For decades, Thiruvananthapuram has been the state capital that everyone treated like a little brother. Kochi got the investment. Kozhikode got the cultural credibility. Thrissur got the festivals. And Trivandrum got a Secretariat building and a reputation for being sleepy.
That narrative is collapsing, and the evidence is hard to argue with.
Vizhinjam Port is operational and breaking records. The Technopark-Technocity corridor employs over 70,000 people and is expanding. The airport handled record passenger numbers last year. The medical college remains one of the best in India. The cultural infrastructure, from the Kanakakunnu Palace grounds to the emerging Kovalam-Varkala tourism corridor, is world-class.
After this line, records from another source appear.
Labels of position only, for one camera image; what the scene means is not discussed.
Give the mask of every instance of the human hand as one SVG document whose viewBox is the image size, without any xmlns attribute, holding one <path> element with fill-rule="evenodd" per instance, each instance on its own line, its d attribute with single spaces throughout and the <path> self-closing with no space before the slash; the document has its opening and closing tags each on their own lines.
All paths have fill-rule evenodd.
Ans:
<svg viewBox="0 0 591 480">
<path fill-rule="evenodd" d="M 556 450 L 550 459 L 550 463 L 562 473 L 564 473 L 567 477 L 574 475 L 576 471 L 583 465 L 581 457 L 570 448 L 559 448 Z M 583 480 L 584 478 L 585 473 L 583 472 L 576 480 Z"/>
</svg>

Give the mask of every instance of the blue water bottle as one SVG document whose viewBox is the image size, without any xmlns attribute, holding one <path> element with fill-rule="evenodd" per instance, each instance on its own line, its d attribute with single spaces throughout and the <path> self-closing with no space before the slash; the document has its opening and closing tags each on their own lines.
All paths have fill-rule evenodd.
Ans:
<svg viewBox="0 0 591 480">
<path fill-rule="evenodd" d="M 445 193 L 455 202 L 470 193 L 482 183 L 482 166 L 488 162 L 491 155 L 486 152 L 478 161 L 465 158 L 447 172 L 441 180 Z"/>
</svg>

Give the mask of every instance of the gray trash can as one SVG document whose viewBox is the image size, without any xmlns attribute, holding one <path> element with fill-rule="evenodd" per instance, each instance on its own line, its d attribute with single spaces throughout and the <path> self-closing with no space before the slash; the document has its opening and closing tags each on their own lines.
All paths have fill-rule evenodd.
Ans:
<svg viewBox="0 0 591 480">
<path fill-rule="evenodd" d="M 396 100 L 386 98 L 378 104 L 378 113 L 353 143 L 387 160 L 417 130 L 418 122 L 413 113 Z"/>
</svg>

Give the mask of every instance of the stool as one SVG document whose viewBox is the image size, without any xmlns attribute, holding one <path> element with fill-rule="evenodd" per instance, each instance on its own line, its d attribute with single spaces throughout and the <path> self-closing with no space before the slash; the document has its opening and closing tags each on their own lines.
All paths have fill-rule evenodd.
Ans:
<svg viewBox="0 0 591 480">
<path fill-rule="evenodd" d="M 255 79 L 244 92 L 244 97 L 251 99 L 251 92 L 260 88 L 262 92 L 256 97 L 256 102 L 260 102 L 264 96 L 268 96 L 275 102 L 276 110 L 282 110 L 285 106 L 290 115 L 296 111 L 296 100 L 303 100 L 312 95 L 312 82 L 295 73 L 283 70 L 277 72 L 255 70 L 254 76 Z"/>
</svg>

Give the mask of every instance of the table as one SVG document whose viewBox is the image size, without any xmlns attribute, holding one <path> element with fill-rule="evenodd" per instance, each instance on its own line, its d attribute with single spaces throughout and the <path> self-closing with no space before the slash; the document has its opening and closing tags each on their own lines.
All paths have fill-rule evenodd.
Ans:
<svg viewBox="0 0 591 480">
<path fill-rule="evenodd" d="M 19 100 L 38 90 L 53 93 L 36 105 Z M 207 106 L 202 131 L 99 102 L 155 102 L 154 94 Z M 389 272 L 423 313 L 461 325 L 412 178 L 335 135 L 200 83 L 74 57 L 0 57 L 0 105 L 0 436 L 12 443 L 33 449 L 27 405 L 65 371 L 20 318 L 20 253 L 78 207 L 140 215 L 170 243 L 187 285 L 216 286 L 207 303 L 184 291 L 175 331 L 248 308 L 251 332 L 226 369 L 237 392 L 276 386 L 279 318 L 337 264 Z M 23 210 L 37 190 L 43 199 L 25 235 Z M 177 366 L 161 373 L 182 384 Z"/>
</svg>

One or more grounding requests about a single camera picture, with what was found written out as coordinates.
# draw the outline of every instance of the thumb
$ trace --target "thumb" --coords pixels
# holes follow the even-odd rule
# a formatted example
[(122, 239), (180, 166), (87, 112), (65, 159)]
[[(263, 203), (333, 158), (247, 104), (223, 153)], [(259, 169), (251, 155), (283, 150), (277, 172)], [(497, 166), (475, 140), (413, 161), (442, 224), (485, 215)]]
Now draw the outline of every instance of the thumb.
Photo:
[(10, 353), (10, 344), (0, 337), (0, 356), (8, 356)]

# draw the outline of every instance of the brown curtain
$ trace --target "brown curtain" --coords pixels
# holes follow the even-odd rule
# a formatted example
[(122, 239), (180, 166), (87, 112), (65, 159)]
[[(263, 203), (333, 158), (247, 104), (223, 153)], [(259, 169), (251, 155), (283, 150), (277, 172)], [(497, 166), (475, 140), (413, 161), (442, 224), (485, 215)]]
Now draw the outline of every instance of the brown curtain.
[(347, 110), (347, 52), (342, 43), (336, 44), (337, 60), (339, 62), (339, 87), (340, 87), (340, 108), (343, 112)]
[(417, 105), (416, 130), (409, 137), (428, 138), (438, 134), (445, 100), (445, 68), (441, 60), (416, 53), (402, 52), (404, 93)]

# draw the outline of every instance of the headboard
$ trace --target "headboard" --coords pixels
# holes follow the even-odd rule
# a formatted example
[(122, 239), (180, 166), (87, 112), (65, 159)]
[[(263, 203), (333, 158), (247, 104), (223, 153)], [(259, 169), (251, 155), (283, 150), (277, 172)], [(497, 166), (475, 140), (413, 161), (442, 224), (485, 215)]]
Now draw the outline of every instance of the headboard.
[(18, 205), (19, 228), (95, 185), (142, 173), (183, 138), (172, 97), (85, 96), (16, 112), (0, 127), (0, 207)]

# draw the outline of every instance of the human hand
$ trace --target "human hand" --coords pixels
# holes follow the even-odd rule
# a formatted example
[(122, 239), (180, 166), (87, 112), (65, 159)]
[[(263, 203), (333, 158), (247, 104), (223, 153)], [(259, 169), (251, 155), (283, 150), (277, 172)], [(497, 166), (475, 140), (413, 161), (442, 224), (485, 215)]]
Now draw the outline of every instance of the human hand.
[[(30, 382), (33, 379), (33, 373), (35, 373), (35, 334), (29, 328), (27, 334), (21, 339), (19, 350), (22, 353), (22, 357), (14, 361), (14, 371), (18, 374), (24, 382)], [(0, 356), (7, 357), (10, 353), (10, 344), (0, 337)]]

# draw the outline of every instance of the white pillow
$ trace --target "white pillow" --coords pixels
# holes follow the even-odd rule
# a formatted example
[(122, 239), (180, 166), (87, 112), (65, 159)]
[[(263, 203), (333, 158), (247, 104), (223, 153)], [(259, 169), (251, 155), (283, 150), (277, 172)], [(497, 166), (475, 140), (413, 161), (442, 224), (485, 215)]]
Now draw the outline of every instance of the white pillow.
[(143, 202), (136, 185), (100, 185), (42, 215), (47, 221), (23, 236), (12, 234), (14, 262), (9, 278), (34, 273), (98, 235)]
And now, with the new government earmarking Rs 50 crore for the Southern Kerala Economic Corridor, there is actual policy momentum behind the city’s growth for the first time in memory.
What Thiruvananthapuram has always had, and what Kochi cannot replicate, is green space. The city is not drowning in concrete the way Indian metros tend to. The Western Ghats are visible from the city centre. The beaches are twenty minutes away. The pace of life is human rather than mechanical. For NRIs considering where in Kerala to build a retirement home or start a second-innings business, Thiruvananthapuram deserves serious consideration.
The city is not trying to be Kochi or Bangalore. It is becoming something of its own: a capital that combines administrative importance with port-driven economic growth, tech employment, and genuinely liveable urban spaces. It only took a few decades for everyone else to notice.